Marruecos y Croacia prometía ser un partido entretenido, y solo fue eso, una promesa, porque en realidad se caracterizó por el aburrimiento con el paso de los minutos. Existieron jugadas que llevaron peligro a puerta en uno y otro bando, pero la fluidez y el dinamismo no gozaron de regularidad entre los 22 protagonistas de la cancha.
Los croatas se manejaron con acierto en defensa y su excelente medio campo impuso autoridad, pero la conexión con los delanteros estuvo apagada, apenas existió. Los marroquíes en su lugar, se aproximaron más a la puerta del arquero Dominik Livakovic basándose en la velocidad, pero no hubo recompensa.
Hasta ahora el duelo en cuestión ha sido en el Mundial el de más baja calidad. Faltó hambre por la victoria, el punto que ganó cada escuadra les dejó conformes, aunque luego los futbolistas declaren lo contrario.
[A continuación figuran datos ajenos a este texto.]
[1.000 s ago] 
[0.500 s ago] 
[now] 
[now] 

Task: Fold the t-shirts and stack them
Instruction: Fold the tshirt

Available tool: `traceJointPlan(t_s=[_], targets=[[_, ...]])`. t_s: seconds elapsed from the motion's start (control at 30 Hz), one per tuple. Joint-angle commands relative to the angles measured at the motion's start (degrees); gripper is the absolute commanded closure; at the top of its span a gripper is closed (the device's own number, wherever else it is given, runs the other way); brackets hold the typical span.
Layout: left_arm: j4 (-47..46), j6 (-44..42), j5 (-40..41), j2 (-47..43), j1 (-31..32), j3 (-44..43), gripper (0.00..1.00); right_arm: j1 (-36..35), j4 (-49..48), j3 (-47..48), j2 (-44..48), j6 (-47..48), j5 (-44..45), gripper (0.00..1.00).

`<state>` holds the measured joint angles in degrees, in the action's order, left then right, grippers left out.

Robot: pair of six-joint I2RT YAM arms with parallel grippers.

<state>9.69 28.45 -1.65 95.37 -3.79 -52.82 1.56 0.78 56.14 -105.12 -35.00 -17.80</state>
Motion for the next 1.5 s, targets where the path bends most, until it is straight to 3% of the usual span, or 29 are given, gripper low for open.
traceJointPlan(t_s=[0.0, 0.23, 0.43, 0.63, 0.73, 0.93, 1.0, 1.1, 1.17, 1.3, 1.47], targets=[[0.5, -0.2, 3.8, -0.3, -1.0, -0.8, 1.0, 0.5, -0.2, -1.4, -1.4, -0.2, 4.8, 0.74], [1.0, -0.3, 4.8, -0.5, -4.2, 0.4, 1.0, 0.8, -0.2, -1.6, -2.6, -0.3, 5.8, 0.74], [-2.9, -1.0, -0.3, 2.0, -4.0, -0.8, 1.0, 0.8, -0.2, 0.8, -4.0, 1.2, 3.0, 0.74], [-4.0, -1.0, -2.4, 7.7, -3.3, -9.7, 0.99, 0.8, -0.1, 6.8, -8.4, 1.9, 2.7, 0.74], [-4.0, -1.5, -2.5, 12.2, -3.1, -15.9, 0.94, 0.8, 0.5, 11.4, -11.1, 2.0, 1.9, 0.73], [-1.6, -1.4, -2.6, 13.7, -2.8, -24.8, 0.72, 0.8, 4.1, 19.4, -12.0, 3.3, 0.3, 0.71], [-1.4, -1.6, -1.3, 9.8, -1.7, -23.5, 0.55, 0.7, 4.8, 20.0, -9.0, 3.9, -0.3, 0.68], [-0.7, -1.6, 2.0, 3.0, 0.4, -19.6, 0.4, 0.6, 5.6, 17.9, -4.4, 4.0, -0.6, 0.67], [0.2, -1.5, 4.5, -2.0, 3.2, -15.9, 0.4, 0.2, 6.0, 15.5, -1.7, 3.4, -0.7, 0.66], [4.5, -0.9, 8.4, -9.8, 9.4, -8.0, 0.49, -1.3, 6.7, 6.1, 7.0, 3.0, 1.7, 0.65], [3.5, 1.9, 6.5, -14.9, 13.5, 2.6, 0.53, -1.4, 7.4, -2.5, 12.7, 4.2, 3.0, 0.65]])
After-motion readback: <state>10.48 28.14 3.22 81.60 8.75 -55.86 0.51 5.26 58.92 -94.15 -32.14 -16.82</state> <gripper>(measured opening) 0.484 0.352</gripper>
A los africanos les viene de maravilla el empate y más cuando sus dos referentes: Hakin Ziyech y Yousset En-Nesyri no mostraron todas sus virtudes.
Croacia necesita mejorar si pretende hacer un gran mundial como ocurrió cuatro años atrás. La apertura de la cancha no se materializó, por ahí puede empezar a corregir su entrenador Zlatko Dali.
El mago Luka Modric trabajó en labores defensivas e intentó construir acciones ofensivas, pero no estaba en su mejor día, fue de más a menos como la mayoría de sus compañeros.
Esperemos no ver otro 0-0 así en los siguientes 55 partidos mundialistas, por el bien del fútbol.